» WHAT IS EXPECTED
Give the data again exactly as it is written.

» DATA SECTION
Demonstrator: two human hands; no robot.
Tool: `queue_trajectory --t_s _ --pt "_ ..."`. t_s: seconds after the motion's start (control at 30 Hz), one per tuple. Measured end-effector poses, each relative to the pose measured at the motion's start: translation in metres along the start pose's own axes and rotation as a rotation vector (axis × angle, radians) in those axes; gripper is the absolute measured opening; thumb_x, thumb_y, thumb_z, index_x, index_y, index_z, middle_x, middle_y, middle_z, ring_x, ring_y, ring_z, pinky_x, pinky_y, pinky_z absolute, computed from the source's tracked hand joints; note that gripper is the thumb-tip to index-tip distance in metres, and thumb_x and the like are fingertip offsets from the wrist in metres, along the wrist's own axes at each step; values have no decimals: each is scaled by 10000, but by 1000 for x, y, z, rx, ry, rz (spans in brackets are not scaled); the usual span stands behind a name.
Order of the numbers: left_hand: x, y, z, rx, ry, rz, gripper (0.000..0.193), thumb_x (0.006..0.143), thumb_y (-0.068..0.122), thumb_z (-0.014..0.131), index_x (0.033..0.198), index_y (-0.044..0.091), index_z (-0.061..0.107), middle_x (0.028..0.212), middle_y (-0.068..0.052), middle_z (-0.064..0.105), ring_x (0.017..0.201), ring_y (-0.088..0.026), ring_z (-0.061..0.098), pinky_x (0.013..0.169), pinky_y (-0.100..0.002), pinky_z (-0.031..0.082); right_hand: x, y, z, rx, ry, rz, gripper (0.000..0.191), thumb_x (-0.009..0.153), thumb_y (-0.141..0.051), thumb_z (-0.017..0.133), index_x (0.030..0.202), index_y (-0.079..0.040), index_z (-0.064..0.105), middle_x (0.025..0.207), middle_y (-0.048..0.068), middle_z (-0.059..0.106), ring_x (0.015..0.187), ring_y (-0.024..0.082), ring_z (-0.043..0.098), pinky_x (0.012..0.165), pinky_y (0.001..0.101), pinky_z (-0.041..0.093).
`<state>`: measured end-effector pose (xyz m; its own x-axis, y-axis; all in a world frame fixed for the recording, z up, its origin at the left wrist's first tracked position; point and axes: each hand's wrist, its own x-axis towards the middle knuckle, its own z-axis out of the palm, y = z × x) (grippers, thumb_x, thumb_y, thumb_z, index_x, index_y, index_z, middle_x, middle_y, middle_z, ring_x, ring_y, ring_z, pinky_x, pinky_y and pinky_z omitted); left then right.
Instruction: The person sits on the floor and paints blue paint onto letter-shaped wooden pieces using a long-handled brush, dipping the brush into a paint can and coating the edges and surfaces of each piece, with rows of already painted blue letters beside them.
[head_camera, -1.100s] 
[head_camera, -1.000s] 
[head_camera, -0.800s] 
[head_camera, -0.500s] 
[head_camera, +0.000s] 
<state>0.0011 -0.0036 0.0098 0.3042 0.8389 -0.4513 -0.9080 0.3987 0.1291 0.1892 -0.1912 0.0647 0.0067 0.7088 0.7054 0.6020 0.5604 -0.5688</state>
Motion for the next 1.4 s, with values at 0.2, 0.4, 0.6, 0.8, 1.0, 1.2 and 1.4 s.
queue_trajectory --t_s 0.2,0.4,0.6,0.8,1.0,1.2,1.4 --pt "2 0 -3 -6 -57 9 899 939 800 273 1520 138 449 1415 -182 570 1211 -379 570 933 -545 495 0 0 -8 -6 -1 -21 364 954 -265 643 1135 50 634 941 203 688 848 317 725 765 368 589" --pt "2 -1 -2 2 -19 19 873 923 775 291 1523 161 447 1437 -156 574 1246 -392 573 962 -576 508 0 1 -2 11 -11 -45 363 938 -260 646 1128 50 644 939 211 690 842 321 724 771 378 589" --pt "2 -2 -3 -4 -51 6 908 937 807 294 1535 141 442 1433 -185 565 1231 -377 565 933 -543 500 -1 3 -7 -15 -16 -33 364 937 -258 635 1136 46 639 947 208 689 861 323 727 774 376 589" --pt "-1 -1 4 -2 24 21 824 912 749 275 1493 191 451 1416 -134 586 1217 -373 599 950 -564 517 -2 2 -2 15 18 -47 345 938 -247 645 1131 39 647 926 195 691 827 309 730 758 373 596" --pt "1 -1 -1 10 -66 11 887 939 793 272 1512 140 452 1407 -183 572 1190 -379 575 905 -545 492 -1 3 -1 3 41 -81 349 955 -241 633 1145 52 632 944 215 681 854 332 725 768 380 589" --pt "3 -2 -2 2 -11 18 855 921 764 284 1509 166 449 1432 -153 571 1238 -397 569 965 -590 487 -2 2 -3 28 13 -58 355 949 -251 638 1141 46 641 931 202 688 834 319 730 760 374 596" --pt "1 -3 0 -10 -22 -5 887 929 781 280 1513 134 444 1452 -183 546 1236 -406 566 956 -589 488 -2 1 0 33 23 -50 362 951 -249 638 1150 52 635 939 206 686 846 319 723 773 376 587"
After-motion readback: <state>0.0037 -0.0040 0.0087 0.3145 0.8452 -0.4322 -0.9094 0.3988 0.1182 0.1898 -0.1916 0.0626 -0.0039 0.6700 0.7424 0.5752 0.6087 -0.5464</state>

» YOUR SOLUTION
Demonstrator: two human hands; no robot.
Tool: `queue_trajectory --t_s _ --pt "_ ..."`. t_s: seconds after the motion's start (control at 30 Hz), one per tuple. Measured end-effector poses, each relative to the pose measured at the motion's start: translation in metres along the start pose's own axes and rotation as a rotation vector (axis × angle, radians) in those axes; gripper is the absolute measured opening; thumb_x, thumb_y, thumb_z, index_x, index_y, index_z, middle_x, middle_y, middle_z, ring_x, ring_y, ring_z, pinky_x, pinky_y, pinky_z absolute, computed from the source's tracked hand joints; note that gripper is the thumb-tip to index-tip distance in metres, and thumb_x and the like are fingertip offsets from the wrist in metres, along the wrist's own axes at each step; values have no decimals: each is scaled by 10000, but by 1000 for x, y, z, rx, ry, rz (spans in brackets are not scaled); the usual span stands behind a name.
Order of the numbers: left_hand: x, y, z, rx, ry, rz, gripper (0.000..0.193), thumb_x (0.006..0.143), thumb_y (-0.068..0.122), thumb_z (-0.014..0.131), index_x (0.033..0.198), index_y (-0.044..0.091), index_z (-0.061..0.107), middle_x (0.028..0.212), middle_y (-0.068..0.052), middle_z (-0.064..0.105), ring_x (0.017..0.201), ring_y (-0.088..0.026), ring_z (-0.061..0.098), pinky_x (0.013..0.169), pinky_y (-0.100..0.002), pinky_z (-0.031..0.082); right_hand: x, y, z, rx, ry, rz, gripper (0.000..0.191), thumb_x (-0.009..0.153), thumb_y (-0.141..0.051), thumb_z (-0.017..0.133), index_x (0.030..0.202), index_y (-0.079..0.040), index_z (-0.064..0.105), middle_x (0.025..0.207), middle_y (-0.048..0.068), middle_z (-0.059..0.106), ring_x (0.015..0.187), ring_y (-0.024..0.082), ring_z (-0.043..0.098), pinky_x (0.012..0.165), pinky_y (0.001..0.101), pinky_z (-0.041..0.093).
`<state>`: measured end-effector pose (xyz m; its own x-axis, y-axis; all in a world frame fixed for the recording, z up, its origin at the left wrist's first tracked position; point and axes: each hand's wrist, its own x-axis towards the middle knuckle, its own z-axis out of the palm, y = z × x) (grippers, thumb_x, thumb_y, thumb_z, index_x, index_y, index_z, middle_x, middle_y, middle_z, ring_x, ring_y, ring_z, pinky_x, pinky_y and pinky_z omitted); left then right.
Instruction: The person sits on the floor and paints blue paint onto letter-shaped wooden pieces using a long-handled brush, dipping the brush into a paint can and coating the edges and surfaces of each piece, with rows of already painted blue letters beside them.
[head_camera, -1.100s] 
[head_camera, -1.000s] 
[head_camera, -0.800s] 
[head_camera, -0.500s] 
[head_camera, +0.000s] 
<state>0.0011 -0.0036 0.0098 0.3042 0.8389 -0.4513 -0.9080 0.3987 0.1291 0.1892 -0.1912 0.0647 0.0067 0.7088 0.7054 0.6020 0.5604 -0.5688</state>
Motion for the next 1.4 s, with values at 0.2, 0.4, 0.6, 0.8, 1.0, 1.2 and 1.4 s.
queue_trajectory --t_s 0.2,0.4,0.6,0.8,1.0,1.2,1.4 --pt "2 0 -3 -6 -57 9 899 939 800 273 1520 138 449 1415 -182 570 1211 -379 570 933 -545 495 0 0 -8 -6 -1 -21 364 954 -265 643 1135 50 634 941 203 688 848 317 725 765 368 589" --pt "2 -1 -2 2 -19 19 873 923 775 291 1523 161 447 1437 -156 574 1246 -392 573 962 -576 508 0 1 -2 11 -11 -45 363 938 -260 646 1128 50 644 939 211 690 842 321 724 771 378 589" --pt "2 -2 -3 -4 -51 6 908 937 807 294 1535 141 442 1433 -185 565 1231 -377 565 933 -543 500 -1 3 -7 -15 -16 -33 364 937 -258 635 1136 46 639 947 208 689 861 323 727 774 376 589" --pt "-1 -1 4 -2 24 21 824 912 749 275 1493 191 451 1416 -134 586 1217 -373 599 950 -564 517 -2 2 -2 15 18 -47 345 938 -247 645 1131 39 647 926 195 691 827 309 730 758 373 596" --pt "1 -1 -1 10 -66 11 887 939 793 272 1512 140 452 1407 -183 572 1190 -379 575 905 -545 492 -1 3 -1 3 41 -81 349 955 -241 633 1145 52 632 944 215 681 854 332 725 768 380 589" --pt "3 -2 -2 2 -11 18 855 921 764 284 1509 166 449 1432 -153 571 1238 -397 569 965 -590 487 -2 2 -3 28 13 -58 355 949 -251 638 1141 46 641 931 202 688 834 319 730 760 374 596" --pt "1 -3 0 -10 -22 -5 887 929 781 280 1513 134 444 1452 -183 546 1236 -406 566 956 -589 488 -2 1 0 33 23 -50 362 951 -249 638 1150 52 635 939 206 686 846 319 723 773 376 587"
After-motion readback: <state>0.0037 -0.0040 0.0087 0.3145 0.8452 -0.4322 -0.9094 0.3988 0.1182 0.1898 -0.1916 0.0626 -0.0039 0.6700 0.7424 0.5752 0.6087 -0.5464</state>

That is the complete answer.